WORK INSTRUCTIONS: The lines to be copied are those below that contain "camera".

THE DATA:
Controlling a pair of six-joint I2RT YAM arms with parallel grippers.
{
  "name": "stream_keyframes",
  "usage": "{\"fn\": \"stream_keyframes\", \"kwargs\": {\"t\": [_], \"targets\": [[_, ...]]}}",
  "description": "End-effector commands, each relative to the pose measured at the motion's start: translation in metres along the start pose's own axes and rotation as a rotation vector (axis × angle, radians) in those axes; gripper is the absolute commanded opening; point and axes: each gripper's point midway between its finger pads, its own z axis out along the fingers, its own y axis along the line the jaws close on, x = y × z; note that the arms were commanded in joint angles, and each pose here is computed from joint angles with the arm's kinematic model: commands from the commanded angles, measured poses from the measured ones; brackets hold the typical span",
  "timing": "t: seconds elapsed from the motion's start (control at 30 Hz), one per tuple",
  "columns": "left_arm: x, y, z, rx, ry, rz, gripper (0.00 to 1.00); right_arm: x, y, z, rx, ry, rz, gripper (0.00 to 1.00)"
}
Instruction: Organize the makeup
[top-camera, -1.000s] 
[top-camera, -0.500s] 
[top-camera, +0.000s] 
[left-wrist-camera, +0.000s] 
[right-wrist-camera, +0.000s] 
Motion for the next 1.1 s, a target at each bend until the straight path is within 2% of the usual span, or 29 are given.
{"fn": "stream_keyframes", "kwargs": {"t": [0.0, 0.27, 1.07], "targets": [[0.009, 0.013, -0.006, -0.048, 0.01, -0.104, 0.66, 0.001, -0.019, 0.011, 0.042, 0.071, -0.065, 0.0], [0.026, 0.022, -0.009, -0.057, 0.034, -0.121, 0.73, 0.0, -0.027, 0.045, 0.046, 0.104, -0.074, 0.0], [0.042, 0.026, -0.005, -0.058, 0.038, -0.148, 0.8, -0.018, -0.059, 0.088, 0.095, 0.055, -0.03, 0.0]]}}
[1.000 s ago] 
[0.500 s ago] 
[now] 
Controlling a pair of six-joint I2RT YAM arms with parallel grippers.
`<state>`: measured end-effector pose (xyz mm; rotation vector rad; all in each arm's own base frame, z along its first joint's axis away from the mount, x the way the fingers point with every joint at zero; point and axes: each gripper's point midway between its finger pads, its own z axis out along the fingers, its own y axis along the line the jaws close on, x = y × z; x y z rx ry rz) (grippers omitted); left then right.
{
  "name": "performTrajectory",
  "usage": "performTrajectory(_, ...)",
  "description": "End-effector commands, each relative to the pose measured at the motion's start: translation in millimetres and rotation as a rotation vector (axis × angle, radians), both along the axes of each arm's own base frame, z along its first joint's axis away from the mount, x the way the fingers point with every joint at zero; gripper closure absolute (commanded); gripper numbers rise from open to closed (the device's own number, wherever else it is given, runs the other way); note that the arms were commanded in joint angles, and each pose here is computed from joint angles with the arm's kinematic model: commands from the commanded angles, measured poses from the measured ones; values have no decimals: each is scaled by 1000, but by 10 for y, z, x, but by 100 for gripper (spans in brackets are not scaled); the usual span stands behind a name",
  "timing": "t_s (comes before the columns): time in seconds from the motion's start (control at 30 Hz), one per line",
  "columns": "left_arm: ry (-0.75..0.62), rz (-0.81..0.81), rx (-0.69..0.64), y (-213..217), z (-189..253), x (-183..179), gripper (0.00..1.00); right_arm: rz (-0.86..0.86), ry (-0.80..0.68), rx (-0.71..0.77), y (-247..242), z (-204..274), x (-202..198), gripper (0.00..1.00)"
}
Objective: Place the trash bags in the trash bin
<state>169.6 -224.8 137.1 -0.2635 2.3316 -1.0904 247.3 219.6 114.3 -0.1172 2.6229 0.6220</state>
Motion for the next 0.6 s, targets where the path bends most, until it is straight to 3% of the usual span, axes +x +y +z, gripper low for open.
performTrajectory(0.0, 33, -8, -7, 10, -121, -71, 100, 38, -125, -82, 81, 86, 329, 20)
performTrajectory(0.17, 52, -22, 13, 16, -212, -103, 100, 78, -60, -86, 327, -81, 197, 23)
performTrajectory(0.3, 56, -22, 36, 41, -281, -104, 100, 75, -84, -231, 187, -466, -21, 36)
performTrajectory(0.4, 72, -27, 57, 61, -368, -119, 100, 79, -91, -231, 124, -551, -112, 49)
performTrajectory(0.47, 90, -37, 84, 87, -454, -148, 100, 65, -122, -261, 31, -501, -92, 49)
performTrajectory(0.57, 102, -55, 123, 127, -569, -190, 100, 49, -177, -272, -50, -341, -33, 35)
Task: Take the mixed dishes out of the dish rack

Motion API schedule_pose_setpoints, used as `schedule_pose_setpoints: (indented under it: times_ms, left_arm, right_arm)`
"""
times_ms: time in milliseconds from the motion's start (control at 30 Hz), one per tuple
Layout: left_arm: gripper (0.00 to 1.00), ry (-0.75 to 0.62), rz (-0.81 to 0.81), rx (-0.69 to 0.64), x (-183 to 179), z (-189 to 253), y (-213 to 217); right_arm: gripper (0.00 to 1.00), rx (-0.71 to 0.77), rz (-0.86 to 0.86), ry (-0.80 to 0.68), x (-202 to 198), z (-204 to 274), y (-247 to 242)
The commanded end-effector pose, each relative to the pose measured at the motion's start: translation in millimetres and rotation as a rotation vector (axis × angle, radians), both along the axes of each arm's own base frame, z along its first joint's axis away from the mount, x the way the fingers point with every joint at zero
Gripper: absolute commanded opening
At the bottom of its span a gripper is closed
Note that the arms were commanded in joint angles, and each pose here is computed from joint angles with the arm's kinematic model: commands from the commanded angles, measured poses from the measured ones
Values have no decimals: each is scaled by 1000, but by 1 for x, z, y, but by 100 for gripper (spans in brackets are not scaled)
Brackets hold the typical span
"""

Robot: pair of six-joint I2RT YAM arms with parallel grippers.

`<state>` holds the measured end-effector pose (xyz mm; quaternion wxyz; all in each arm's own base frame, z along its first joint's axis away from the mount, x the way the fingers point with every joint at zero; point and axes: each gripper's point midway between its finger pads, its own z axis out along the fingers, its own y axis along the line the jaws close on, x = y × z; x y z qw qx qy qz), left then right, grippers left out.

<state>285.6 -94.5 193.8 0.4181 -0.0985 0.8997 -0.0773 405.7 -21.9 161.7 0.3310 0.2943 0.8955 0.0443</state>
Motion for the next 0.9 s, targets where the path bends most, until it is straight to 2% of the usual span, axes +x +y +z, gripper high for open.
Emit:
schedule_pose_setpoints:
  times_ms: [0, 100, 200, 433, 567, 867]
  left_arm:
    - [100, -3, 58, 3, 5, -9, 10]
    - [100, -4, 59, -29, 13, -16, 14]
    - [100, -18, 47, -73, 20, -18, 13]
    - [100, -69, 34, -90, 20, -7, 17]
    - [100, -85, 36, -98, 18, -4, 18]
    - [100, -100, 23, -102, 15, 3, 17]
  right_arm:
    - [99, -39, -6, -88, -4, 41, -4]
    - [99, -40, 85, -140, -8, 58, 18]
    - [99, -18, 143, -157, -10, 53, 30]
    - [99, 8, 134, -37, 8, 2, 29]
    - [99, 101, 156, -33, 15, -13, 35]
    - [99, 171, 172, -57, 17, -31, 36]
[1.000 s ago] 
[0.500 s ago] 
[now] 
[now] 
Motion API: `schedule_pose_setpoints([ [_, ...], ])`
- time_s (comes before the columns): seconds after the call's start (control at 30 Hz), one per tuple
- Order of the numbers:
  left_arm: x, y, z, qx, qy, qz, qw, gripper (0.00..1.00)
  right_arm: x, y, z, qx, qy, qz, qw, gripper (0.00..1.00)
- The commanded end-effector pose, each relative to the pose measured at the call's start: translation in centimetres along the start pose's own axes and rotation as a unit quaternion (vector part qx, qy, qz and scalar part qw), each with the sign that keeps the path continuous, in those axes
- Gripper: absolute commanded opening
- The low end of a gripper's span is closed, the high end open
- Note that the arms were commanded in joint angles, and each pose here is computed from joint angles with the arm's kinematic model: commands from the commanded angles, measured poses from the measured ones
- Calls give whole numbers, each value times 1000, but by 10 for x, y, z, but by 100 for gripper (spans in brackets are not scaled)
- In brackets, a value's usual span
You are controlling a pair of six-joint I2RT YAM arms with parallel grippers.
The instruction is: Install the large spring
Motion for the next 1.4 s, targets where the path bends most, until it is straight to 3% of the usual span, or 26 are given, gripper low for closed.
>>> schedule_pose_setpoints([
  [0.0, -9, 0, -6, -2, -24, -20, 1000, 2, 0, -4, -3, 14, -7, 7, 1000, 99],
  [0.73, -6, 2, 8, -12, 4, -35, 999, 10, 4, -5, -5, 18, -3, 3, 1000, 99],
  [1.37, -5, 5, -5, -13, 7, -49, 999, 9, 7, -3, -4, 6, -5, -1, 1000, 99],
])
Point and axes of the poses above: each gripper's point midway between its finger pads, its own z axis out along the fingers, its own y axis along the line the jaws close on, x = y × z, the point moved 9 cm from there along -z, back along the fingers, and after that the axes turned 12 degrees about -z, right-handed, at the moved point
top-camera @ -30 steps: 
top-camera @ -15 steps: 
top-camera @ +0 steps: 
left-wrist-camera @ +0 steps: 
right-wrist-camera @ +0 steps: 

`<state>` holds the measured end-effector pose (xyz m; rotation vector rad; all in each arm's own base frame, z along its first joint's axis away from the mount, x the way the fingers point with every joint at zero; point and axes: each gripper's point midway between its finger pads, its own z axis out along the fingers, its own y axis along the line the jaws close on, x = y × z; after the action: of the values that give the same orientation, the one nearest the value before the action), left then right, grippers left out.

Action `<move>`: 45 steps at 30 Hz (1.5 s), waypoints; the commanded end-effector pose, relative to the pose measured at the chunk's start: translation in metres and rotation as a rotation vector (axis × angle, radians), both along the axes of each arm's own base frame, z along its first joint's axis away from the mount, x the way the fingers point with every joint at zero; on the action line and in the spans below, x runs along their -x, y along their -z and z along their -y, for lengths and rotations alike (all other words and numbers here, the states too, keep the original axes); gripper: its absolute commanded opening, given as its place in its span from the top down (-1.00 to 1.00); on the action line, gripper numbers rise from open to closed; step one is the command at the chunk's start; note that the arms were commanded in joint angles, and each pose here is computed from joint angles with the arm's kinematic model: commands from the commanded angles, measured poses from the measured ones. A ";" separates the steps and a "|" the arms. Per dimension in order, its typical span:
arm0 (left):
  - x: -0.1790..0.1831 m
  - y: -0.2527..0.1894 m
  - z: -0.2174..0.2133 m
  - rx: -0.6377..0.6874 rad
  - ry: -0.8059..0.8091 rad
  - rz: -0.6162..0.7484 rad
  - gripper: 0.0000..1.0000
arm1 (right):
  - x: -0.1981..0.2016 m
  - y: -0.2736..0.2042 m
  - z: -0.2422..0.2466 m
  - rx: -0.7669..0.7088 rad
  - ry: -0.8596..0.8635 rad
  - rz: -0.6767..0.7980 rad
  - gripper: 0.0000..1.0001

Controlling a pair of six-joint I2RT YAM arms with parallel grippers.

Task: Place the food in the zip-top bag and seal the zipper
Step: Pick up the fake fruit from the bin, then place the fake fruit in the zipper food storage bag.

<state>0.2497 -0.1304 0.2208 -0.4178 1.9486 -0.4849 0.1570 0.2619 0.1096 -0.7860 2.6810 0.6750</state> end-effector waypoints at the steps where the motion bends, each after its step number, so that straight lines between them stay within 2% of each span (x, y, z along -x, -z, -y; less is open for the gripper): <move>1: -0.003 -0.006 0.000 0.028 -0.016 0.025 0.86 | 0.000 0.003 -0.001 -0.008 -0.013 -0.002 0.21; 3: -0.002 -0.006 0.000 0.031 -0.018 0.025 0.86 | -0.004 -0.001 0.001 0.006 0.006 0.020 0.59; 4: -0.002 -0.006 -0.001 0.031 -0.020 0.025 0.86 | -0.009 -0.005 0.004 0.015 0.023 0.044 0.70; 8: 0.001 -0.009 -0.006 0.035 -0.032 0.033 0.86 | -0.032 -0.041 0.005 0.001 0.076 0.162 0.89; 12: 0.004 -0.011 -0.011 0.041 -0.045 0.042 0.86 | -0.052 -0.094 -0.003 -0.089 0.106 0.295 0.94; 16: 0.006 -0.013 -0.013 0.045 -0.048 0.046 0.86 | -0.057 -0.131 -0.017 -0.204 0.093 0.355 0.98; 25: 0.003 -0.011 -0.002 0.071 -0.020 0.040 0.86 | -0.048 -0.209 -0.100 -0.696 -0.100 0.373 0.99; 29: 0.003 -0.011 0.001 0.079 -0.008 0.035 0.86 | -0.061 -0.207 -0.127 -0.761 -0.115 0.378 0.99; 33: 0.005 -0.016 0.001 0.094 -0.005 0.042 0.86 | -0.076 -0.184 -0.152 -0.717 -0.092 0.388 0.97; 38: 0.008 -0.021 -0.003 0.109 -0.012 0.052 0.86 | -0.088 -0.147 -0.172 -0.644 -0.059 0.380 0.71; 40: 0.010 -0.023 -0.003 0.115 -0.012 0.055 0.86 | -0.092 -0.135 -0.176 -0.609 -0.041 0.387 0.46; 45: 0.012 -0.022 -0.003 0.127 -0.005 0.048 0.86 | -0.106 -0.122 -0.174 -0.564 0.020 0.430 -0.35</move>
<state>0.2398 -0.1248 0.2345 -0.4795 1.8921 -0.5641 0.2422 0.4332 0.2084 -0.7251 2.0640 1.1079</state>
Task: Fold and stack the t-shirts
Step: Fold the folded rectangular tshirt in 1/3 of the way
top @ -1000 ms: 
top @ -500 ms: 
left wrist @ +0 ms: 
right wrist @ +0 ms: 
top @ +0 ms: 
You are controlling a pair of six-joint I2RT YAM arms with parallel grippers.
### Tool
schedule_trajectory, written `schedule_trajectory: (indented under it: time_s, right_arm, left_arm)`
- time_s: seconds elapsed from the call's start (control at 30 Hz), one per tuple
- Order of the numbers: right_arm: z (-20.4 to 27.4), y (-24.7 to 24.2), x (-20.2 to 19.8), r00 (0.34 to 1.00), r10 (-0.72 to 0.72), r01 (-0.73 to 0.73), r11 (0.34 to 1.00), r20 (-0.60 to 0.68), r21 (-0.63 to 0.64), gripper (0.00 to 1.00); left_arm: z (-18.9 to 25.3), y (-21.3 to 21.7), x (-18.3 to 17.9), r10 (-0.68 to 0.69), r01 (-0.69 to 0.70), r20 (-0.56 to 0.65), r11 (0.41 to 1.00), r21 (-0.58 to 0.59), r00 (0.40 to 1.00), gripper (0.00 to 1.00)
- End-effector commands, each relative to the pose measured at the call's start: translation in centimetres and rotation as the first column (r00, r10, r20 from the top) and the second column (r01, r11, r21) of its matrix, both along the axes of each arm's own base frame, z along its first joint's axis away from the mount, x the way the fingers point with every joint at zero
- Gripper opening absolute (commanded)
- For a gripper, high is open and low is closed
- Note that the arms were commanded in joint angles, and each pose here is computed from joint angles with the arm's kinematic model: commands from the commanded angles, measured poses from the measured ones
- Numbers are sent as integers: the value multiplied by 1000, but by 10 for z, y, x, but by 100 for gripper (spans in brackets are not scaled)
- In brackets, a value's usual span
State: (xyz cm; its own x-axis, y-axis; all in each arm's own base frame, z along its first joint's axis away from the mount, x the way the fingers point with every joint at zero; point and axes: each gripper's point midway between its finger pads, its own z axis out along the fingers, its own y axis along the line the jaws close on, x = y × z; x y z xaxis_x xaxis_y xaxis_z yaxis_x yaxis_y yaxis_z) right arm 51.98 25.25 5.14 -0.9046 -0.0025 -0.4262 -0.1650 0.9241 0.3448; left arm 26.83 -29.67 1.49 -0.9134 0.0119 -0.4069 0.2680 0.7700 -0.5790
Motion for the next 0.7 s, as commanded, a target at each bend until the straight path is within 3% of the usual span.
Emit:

RESULT OF THE TASK:
[top-camera, -1.000s] 
[top-camera, -0.500s] 
[top-camera, +0.000s] 
[left-wrist-camera, +0.000s] 
[right-wrist-camera, +0.000s] 
top-camera @ -30 steps: 
top-camera @ -15 steps: 
top-camera @ +0 steps: 
left-wrist-camera @ +0 steps: 
right-wrist-camera @ +0 steps: 

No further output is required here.